In today's excerpt - the U.N. estimates that sea levels will rise about a foot over the rest of this century. Yet since 1860, our planet has experienced a sea-level rise of about a foot without calamity. Bjorn Lomborg, a leading voice of the "emerging pragmatic center" in the highly-charged debate on climate change, fully acknowledges a global warming crisis and its damaging consequences, but advocates cost-effective alternatives to Kyoto, and cautions against warnings of catastrophe unsupported by current science:
"In its 2007 report, the U.N. estimates that sea levels will rise about a foot over the rest of the century. While this is not a trivial amount, it is also important to realize that it is certainly not outside historical experience. Since 1860, we have experienced a sea-level rise of about a foot, yet this has clearly not caused major disruptions. ...

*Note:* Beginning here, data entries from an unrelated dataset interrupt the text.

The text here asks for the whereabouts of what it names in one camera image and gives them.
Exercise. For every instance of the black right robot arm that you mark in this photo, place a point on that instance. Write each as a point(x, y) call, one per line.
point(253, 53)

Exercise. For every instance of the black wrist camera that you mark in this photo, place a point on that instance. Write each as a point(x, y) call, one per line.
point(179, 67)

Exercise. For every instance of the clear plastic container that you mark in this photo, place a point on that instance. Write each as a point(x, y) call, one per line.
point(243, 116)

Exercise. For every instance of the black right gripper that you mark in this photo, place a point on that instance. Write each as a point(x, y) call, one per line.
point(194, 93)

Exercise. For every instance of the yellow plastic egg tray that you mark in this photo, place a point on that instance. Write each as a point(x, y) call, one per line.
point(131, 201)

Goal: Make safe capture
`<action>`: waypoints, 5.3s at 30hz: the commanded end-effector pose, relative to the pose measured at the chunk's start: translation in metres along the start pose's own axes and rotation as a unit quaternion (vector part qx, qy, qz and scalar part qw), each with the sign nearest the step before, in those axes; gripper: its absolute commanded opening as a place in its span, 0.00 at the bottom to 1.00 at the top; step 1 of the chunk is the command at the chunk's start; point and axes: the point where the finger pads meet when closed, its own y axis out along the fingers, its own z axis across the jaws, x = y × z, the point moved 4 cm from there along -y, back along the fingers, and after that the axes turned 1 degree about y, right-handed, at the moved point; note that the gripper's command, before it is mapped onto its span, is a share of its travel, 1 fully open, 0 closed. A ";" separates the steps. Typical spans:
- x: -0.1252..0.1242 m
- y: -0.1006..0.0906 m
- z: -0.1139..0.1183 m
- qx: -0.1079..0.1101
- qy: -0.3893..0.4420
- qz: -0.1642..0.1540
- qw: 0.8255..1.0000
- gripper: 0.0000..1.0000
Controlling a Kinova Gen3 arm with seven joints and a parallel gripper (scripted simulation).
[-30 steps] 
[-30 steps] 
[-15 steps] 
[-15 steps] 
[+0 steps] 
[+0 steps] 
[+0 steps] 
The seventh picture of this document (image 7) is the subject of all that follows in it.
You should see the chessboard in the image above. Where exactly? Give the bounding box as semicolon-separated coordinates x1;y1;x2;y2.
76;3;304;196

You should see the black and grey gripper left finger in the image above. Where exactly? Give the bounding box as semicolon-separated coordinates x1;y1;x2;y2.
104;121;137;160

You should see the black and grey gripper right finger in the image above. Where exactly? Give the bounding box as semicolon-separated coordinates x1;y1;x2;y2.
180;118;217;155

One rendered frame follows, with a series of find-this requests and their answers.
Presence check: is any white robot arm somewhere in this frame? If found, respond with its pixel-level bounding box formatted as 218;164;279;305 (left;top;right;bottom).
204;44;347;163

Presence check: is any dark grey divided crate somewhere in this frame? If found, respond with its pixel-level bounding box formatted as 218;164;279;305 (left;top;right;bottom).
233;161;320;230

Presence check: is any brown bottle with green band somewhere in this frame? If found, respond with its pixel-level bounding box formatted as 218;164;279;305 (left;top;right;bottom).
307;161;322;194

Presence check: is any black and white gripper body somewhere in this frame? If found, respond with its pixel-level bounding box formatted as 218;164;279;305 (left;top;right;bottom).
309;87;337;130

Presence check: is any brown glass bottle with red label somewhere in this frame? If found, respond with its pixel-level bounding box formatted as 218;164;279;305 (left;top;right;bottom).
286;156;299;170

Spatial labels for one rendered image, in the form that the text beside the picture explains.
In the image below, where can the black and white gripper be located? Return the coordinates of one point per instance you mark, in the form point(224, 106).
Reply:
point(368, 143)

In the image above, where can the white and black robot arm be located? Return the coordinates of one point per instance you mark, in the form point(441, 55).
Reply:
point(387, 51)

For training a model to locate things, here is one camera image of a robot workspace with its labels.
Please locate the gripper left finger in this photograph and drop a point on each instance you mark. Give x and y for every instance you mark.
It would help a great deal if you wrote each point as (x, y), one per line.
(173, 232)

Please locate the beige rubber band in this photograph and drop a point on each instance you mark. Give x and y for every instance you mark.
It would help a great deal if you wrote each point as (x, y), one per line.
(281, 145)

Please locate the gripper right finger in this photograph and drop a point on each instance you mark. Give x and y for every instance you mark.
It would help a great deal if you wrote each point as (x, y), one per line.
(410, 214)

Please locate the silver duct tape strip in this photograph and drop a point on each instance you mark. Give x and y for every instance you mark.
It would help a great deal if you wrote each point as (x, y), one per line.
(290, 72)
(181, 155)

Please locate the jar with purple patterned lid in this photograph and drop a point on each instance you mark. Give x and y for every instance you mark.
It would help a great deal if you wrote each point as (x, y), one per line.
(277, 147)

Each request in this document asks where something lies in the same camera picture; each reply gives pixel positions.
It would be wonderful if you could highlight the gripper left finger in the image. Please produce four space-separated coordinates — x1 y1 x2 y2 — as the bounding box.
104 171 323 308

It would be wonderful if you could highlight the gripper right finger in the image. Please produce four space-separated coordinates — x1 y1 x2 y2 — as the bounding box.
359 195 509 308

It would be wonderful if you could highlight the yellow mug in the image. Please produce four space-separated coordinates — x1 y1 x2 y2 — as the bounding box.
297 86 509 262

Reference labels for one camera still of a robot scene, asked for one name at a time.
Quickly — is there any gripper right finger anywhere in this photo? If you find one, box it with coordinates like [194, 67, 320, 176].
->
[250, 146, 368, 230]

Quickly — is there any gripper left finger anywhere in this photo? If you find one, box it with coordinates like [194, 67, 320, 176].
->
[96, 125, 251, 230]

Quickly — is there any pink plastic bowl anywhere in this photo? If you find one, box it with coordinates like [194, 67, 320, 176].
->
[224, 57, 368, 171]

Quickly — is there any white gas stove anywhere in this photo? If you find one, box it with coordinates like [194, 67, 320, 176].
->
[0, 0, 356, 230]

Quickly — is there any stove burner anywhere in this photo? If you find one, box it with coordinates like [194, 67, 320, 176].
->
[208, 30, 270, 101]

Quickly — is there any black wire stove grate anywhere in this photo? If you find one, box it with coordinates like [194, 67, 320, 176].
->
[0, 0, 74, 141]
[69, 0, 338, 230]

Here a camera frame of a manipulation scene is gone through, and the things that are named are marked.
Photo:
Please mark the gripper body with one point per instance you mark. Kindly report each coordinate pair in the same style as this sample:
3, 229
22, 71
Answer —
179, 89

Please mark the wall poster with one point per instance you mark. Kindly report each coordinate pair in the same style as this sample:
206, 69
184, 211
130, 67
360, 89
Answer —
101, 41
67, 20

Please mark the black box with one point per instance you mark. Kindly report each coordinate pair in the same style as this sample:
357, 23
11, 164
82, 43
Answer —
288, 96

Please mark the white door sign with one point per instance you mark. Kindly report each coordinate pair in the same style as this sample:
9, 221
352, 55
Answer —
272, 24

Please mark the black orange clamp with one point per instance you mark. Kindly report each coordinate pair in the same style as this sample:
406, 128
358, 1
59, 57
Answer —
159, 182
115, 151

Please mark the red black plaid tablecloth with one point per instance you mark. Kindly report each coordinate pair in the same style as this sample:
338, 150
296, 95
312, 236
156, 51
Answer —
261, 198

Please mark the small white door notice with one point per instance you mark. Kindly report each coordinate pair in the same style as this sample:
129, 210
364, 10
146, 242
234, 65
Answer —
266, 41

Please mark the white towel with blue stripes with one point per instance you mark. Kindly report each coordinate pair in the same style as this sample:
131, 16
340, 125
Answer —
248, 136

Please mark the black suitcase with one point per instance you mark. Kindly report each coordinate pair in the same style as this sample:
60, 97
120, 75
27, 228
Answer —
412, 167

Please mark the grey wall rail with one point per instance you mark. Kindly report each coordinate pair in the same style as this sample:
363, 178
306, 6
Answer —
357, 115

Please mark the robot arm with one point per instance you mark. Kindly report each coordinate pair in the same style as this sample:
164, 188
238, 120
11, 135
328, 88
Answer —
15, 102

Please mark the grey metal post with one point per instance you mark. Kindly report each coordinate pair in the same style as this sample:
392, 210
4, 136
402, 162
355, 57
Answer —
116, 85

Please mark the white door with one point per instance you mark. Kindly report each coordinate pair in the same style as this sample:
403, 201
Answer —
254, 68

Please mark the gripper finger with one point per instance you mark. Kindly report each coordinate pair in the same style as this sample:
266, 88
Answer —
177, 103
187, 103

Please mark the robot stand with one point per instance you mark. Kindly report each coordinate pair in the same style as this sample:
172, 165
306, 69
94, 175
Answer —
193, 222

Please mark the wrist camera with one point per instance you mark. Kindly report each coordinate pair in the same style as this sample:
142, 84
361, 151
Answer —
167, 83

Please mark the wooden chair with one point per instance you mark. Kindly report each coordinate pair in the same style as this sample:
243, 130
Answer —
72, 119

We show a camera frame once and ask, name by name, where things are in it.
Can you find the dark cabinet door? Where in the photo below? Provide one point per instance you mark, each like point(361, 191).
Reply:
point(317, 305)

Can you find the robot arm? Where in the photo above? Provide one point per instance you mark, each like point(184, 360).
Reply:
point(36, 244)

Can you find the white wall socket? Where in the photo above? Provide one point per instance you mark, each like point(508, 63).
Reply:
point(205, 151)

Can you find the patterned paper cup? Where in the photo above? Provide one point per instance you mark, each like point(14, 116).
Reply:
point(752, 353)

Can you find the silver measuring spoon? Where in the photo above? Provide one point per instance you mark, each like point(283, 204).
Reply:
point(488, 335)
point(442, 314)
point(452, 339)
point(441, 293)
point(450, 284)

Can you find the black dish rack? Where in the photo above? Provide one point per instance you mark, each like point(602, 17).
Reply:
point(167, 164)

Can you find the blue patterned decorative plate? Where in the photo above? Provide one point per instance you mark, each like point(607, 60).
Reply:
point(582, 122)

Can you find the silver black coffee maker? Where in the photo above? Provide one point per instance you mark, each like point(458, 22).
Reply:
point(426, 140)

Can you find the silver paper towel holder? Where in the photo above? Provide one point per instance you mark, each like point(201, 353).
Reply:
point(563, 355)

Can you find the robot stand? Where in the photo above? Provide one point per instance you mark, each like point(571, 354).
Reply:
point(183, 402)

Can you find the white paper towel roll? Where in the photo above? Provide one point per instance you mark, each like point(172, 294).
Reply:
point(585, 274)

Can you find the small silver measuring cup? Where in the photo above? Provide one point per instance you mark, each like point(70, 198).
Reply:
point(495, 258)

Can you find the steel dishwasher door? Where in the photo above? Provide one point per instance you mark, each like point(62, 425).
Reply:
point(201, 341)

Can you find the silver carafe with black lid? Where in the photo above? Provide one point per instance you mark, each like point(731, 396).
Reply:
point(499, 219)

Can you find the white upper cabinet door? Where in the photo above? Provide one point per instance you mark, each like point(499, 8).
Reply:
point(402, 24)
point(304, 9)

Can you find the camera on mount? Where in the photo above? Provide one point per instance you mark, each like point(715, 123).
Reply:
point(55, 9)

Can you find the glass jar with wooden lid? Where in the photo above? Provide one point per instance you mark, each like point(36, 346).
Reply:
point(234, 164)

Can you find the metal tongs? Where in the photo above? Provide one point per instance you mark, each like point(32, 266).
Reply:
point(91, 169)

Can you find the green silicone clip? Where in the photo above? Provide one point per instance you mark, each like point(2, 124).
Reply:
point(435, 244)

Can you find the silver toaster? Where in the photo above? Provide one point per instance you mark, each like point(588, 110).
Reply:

"Often, the risk of sea-level rise is strongly dramatized in the public discourse. A cover story of U.S. News & World Report famously predicted that 'global warming could cause droughts, disease, and political upheaval' and other nasty effects, from pestilence and famine to wars and refugee movement. We will return to these concerns later, but their primary projection for sea-level rise was this: 'By midcentury, the chic Art Deco hotels that now line Miami's South Beach could stand waterlogged and abandoned.'
"Yet sea-level increase by 2050 will be about five inches - no more than the change we have experienced since 1940 and less than the change those Art Deco hotels have already stood through. Moreover, with sea-level changes occurring slowly throughout the century, economically rational foresight will make sure that protection will be afforded to property that is worth more than the protection costs, and settlement will be avoided where costs will outweigh benefits. The Intergovernmental Panel on Climate Change (part of the U.N. World Meteorological Organization) cites the total cost for U.S. national protection and property abandonment for more than a three-foot sea-level rise (more than triple what is expected in 2100) at about $5 billion to $6 billion over the century. Considering that the adequate protection costs for Miami would be just a tiny fraction of this cost spread over the century, that the property value for Miami Beach in 2006 was close to $23 billion, and that the Art Deco National Historic District is the second-largest tourist magnet in Florida after Disney World, contributing more than $11 billion annually to the economy, five inches will simply not leave Miami Beach hotels waterlogged and abandoned.
"But this of course is exactly the opposite of what we often hear."